Adding Sam Darnold or Justin Fields or some other free agent or trade acquisition could be just the move to put the Giants on that list at this time next year. Maybe even add a young developmental quarterback behind him to watch and learn a bit or, if perhaps he shows improvement in what will almost surely be an upcoming opportunity at some point this season, stick with Tommy DeVito as the backup.

The bitter irony of this is the Giants had such a player in their building last year. Russell Wilson, who has gone 3-0 as the Steelers’ starter, visited East Rutherford before leaving and signing in Pittsburgh. Schoen made it sound as if not coming to an agreement with Wilson was just as much on the player as the organization, which may be true in that Wilson walked away. But at the time the Giants were still steadfast in their belief in Jones as their starter and were offering Wilson a definite backup job. Naturally he went where he would at least have a chance to start.

Schoen said on Tuesday there are decisions and evaluations he made early in his tenure with the Giants that he regrets and that he is still paying for. He would not say it directly, but his misevaluation of Jones must be among them. He and others in the organization thought what they saw from Jones in the playoff run of 2022 was just the start of his ascension. It turned out to be his apex . . . and with a steep downhill slope on the other side of the pinnacle. Since that playoff exit Jones has won three of his 16 starts, missed half a season with neck and knee injuries, and done little to justify the $160 million contract he was given.

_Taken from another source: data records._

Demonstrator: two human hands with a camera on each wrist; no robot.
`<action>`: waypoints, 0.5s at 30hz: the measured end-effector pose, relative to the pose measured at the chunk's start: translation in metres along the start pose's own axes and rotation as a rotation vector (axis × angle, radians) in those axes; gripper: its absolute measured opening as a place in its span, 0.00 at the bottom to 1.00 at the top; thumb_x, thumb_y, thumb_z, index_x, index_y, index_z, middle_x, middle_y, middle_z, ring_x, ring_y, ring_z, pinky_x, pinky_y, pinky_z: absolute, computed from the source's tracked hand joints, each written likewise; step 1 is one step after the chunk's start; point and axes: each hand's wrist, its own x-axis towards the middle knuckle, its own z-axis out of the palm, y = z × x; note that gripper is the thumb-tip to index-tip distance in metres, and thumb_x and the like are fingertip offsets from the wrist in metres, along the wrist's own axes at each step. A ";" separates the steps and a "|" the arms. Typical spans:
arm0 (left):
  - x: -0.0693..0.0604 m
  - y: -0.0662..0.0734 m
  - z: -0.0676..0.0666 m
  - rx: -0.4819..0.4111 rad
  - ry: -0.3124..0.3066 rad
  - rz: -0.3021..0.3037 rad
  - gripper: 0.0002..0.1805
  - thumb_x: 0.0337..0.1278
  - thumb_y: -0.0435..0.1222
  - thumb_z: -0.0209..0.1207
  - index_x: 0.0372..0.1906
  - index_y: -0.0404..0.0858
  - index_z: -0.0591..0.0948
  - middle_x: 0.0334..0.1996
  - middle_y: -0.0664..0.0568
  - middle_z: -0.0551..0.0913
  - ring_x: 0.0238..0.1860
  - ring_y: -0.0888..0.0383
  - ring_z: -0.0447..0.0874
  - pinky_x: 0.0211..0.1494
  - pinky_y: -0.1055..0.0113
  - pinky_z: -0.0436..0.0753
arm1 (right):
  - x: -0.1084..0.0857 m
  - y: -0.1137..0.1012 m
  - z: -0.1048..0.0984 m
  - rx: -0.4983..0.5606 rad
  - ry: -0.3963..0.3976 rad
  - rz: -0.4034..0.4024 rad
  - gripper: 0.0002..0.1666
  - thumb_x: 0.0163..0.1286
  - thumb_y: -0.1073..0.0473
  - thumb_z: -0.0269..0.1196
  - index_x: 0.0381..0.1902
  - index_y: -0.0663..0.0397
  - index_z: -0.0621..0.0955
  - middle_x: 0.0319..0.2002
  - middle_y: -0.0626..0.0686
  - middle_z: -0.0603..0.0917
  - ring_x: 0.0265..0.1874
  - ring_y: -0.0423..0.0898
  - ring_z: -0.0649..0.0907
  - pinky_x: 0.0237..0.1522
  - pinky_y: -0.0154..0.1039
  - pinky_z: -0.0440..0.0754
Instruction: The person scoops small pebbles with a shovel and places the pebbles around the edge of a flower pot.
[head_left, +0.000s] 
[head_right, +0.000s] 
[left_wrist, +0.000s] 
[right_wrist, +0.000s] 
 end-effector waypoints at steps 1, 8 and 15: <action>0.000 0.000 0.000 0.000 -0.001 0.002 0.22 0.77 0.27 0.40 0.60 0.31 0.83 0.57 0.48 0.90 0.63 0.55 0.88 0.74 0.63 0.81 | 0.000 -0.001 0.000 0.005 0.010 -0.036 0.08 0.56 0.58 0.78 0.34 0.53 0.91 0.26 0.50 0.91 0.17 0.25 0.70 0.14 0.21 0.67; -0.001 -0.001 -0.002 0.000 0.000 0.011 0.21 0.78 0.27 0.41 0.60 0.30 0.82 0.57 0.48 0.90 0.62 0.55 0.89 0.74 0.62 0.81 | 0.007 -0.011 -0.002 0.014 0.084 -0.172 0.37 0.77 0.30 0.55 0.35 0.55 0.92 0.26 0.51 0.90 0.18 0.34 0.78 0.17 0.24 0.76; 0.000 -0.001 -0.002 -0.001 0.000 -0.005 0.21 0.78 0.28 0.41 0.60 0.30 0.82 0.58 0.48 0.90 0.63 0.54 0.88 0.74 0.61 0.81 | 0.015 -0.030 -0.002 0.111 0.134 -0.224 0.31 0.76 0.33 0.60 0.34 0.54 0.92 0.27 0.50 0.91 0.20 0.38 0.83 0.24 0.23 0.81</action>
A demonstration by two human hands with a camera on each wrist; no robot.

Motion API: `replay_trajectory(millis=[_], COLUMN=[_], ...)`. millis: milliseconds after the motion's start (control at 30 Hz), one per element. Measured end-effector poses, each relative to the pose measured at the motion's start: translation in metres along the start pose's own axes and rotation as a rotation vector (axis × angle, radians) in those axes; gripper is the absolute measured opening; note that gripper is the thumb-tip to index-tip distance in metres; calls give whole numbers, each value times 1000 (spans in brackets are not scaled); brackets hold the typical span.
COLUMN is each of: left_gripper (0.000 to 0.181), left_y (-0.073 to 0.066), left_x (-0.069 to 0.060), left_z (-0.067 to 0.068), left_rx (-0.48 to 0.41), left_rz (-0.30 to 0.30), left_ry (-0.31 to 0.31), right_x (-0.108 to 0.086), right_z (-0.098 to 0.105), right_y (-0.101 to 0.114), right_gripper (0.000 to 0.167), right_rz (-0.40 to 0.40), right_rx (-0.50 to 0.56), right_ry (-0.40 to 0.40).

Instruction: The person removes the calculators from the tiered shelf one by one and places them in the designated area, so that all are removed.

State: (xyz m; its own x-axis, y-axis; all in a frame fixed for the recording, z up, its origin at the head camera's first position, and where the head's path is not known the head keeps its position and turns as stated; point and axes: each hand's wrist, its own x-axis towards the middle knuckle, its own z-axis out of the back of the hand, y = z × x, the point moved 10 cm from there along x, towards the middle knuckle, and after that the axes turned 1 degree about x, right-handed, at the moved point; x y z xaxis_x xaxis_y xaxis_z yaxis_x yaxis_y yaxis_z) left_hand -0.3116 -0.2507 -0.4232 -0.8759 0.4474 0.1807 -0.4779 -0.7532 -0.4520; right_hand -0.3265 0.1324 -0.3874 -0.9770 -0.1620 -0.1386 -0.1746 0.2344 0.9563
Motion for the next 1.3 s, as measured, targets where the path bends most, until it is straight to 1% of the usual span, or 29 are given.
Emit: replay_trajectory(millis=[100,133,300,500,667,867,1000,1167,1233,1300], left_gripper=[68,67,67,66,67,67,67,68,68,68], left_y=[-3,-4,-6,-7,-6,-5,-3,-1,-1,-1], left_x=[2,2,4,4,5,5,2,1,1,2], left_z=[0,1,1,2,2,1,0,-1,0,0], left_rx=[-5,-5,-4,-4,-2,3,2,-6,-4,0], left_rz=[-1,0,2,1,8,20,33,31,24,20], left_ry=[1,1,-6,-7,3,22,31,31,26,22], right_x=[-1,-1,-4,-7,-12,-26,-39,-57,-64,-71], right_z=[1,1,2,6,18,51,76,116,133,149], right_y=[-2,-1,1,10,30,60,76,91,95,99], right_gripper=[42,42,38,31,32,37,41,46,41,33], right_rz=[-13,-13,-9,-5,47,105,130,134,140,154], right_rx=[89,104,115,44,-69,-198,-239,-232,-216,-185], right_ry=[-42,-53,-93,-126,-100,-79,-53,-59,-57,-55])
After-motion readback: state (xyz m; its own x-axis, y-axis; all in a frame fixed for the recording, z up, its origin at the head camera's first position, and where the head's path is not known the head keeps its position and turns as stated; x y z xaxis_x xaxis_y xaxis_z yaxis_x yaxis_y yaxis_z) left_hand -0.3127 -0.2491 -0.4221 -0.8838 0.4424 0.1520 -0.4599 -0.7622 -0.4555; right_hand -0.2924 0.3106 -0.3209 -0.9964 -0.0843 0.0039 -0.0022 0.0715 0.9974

The one good thing Schoen managed to secure with the Jones deal, though, was the escape hatch to move on after two seasons, which they now seem poised to use. Jones’ contract, however, has up to $23 million in injury guarantees for 2025 should he get seriously hurt this season, which is why both Schoen and coach Brian Daboll have been reluctant to frame their current evaluation of the quarterback position for the next two months as a step toward helping this current team win. Schoen on Tuesday said it would be a “football decision,” a vague term he seems to have made up to encompass all kinds of factors.

However he spins it — to ownership, to the public, to the locker room — it’s clearly time for Schoen to say goodbye to the quarterback around whom he once decisively thought he could build his vision of a franchise. And if the organization is where he thinks they are otherwise, it’ll soon be time to say hello to a new quarterback with whom the 2025 Giants can begin to show the fruits of the progress Schoen insists are in place.

Going back to Square One with a rookie? That’s almost as unappetizing an option as sticking with Jones would be.